Теперь это уже не был тот двадцатилетний принц, который так пламенно любил красотку-еврейку Сарру Лорьо. Ему было уже около тридцати пяти лет; его лицо приняло бронзовый оттенок, волосы начали седеть на висках, политические заботы и военные тяготы избороздили морщинами его высокий лоб. Но зато у него были все тот же смелый, добродушно-иронический взгляд, все та же чарующая улыбка на устах.
Генрих III, увидев, что его кузен едет навстречу один, приказал свите остановиться и отправился сам далее. Заметив это, Генрих Наваррский соскочил с лошади, на которой ехал, кинул поводья шталмейстеру и пешком пошел навстречу французскому королю. Подойдя к нему, Генрих Наваррский почтительно преклонил колено. Генрих III приподнял его, сказал: «Поцелуемся, дорогой брат!» — после чего расцеловал гостя, взял его под руку и повел к палатке.
Они вошли в черту лагеря при оглушительных криках королевских солдат.
— Черт возьми, государь! — сказал Генрих Mаваррский. — Вот храбрецы, которым, кажется, ужасно не терпится войти в Париж!
— Они поджидали только вас, кузен! Теперь они готовы двинуться хоть сейчас!
— Но я надеюсь, что они дадут нам время позавтракать? — улыбаясь спросил Наваррский король.
— Я думаю! — ответил Генрих Валуа, смеясь в свой черед. — Мы будем завтракать в палатке! Прошу! — и он повел гостя туда, где уже был накрыт стол.
Как раз, когда они говорили обо всем этом. королю доложили, что часовые усмотрели близ замка какого-то монаха.
— Это Мовпен! — воскликнул Генрих. — Наконец-то! Ты распорядился, Крильон, чтобы его провели сюда?
Генрих III вышел из палатки и увидел монаха, который быстро бежал к нему. Но вот один из часовых остановил монаха и что-то сказал ему, показывая рукой. Генрих вспомнил, что велел провести Мовпена во вторую половину, вход в которую был с противоположной стороны, а потому вернулся обратно в палатку и быстро вошел в спальню. Крильон и Генрих Наваррский слышали, как он спросил: «Ну, Мовпен, как дела?» Однако вслед за тем его голос вдруг прервался, послышался отчаянный стон и затем крик:
— Злодей! Он убил меня!
Все бросились во вторую половину и застали там ужасную картину. Генрих III, пораженный кинжалом в нижнюю часть живота, судорожно ухватился за одну из колонн кровати, чтобы не упасть. Монах все еще стоял на коленях с кинжалом в руках, обагренным дымящейся кровью.

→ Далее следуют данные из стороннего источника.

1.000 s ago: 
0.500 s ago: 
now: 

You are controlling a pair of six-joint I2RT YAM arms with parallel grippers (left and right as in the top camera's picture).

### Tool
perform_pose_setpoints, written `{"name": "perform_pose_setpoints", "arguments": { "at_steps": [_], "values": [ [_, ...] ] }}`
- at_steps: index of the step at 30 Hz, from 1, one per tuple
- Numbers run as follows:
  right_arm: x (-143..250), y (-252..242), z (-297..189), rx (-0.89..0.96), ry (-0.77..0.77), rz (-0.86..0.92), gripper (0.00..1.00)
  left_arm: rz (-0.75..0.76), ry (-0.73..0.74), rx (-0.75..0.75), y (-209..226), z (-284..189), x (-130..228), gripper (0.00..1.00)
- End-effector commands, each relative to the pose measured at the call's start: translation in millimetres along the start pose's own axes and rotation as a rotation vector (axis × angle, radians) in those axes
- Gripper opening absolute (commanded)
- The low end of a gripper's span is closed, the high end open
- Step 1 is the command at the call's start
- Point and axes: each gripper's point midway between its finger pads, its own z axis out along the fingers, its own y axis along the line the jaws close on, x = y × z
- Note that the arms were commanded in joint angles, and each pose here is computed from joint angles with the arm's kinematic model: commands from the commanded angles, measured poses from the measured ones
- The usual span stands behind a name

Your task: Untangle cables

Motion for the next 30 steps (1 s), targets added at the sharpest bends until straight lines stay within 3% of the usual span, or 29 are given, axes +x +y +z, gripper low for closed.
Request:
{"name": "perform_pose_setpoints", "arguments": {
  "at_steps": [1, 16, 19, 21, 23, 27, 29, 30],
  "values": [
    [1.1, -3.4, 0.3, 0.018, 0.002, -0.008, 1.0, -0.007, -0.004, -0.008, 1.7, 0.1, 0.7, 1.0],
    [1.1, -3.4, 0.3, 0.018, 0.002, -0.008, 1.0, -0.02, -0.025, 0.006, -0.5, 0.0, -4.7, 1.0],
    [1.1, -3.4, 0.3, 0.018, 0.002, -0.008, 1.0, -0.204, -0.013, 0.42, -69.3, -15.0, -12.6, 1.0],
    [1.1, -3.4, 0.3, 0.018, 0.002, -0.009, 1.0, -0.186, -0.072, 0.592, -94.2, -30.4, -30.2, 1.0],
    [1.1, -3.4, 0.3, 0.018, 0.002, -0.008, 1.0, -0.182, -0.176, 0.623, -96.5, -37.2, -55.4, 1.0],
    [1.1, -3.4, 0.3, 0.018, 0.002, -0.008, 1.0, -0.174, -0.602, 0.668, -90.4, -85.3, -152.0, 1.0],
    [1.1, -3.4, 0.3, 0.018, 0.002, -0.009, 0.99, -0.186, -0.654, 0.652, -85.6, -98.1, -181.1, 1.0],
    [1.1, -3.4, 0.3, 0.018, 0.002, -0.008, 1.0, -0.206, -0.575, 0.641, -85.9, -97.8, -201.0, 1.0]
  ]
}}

Крильон подбежал к нему, откинул капюшон с головы монаха и крикнул:
— Монах! Монах Жак Клеман!
Затем он отодвинулся, пропуская гвардейцев, и те пронзили цареубийцу двадцатью шпагами. Жак Клеман упал, и с его уст сорвался укоризненный шепот:
— Она обманула меня…
Тем временем Генрих Наваррский успел подхватить в свои объятья тело слабеющего короля.
— Брат! — пробормотал умиравший Генрих III. — Судьба свершила свой приговор над родом Валуа! Теперь корона по праву достается тебе. Ты — мой наследник!
Вечером, в день убийства последнего Валуа Крильон печально сказал Генриху Наваррскому:
— Помните ли вы, государь, как на заре вашей юности вы показывали мне звезду, говоря: «Это — моя звезда, и она приведет меня к французскому трону»?
— Помню! — задумчиво ответил Генрих IV. — Это было действительно на заре моей юности, тогда как кинжал убийцы поразил сегодня не только короля Генриха III, но и «молодость короля Генриха IV», которая ныне кончилась!
— Да, но вместе с тем начинается царствование короля Генриха IV, а между тем борьба с врагами Франции еще не начата даже!
— Я истреблю их всех, до одного! — отрезал Генрих IV. — Какой бы ни было ценой, но я войду в Париж: моя звезда, никогда не обманывавшая меня, приведет меня туда!
— Аминь! — пробормотал Крильон.
Затем неустрашимый герцог отправился в зал, где лежало тело его покойного государя. Здесь он преклонил колено у гроба, и по его мужественному лицу покатилась слеза.
Это была единственная слеза, пролитая во Франции по королю Генриху III!